I read the transcript with interest, and admired Amy Kass for her quiet leadership - wish she would run for Congress in my district on whatever ticket, or least come here to give lecture on literature. Common ground with progressives, I think, in the panlists concern for the ugliness, crassness, and raunchiness of brand culture, and also more common ground than the conservatives might realize, in the belief that grassroots solutions are often better than bureaucratic. What struck me about the essays was how strong they were on individual freedom, and on the personal responsibility of the poor, but how weak they were on soul-making in the market, or the role of the corporation as a solvent of morality. Weakest of all, and saddest of all, there was no emphasis - and this quite familiar to me from prior conversations - on the obligations of the wealthy to those who are less fortunate. Amy Kass and her husband Leon, it struck me, were making an honest and tactful effort to hint at this point, as were others, but the theme never became focal, and no conclusions or action items were reached.

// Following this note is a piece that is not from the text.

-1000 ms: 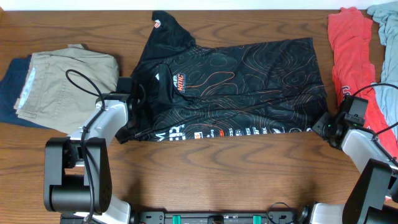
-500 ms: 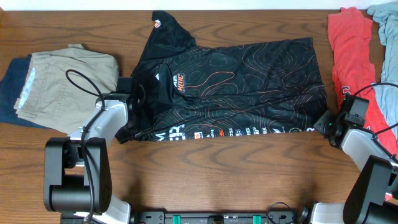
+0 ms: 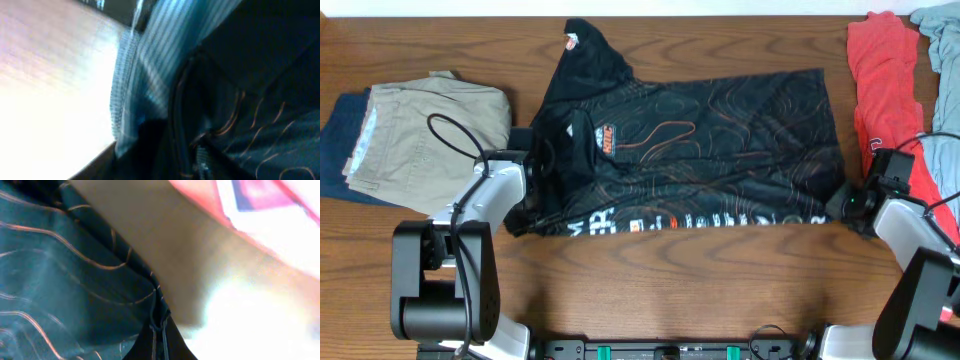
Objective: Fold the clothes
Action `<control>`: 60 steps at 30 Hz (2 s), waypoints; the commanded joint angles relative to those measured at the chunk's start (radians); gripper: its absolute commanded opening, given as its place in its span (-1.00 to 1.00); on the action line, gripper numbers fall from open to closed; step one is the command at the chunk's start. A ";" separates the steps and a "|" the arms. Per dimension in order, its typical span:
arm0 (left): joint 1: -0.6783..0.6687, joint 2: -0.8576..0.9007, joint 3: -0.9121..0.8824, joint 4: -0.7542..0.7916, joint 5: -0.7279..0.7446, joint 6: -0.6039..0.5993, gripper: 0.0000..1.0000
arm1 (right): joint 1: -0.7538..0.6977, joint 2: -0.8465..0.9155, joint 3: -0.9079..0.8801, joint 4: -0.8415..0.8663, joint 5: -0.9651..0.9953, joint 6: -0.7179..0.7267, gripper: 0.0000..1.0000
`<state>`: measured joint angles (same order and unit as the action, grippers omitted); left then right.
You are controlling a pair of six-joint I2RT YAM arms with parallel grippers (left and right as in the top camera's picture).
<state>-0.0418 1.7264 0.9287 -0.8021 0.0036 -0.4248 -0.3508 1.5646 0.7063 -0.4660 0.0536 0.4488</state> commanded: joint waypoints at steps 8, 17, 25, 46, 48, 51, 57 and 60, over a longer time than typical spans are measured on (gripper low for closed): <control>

Morality is what the poor lack because they got corrupted by big gummit giving them handouts. But what has corrupted our global corporations that they pollute not only the environment but the souls of our children? And what personal responsibility will the wealthy, freed of tax requirements, take in helping the least fortunate? Easy to criticize the last generation's efforts, through government programs, but how will conservatives lead through their own efforts, with their own hands and their own money? (And what will be done with those remain thoroughly selfish, wealthy free-riders?) I wish every panelist had addressed that issue, because that is one good thing that could come from a conservative philanthropic revival. Even the poor could best be reformed by better, even a more Christian, example from from above. When we come to cases, on promoting philanthropy for the least among us from wealthy conservatives, or from progressives, I hope we will all make common cause. Maybe the next Bradley event might be a multipartisan effort to honor people who do make a difference at the grassroots, rich or poor, liberal or conservative, religious or secular. Instead of policy differences, or fighting for advantage, or crowing over vanguished enemies, maybe we can find practical projects to which many can lend a hand, forgetting our differences and finding ourselves among new friends, and feeling ourselves fellow citizens, both laterally and up and down the wealth chain. Of course that won't win elections per se, or garner tax breaks, but it would make for a better world. I have feeling that Amy Kass would make a wonderful moderator for such a real discussion of philanthropy, whether or not Grover Norquist shows up.